*Problem details*
In the data below, find every line with the word "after" and copy it.

#####

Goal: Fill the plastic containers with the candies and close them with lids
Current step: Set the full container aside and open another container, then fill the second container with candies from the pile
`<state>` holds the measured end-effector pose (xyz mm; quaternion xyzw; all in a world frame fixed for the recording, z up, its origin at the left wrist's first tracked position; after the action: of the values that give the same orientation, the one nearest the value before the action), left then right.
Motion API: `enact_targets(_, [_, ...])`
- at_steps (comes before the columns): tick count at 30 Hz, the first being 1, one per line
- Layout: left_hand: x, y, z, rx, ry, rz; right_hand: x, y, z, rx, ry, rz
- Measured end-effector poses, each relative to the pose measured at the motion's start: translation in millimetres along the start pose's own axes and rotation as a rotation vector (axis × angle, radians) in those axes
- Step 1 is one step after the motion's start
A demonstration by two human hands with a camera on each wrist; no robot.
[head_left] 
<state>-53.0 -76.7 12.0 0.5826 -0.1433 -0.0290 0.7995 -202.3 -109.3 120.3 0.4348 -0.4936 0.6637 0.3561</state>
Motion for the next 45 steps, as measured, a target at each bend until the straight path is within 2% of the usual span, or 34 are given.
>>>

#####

*Result below*
`<state>` holds the measured end-effector pose (xyz mm; quaternion xyzw; all in a world frame fixed for the recording, z up, its origin at the left wrist's first tracked position; after the action: of the values that give the same orientation, the one nearest the value before the action), left then right.
- Step 1 is one step after the motion's start

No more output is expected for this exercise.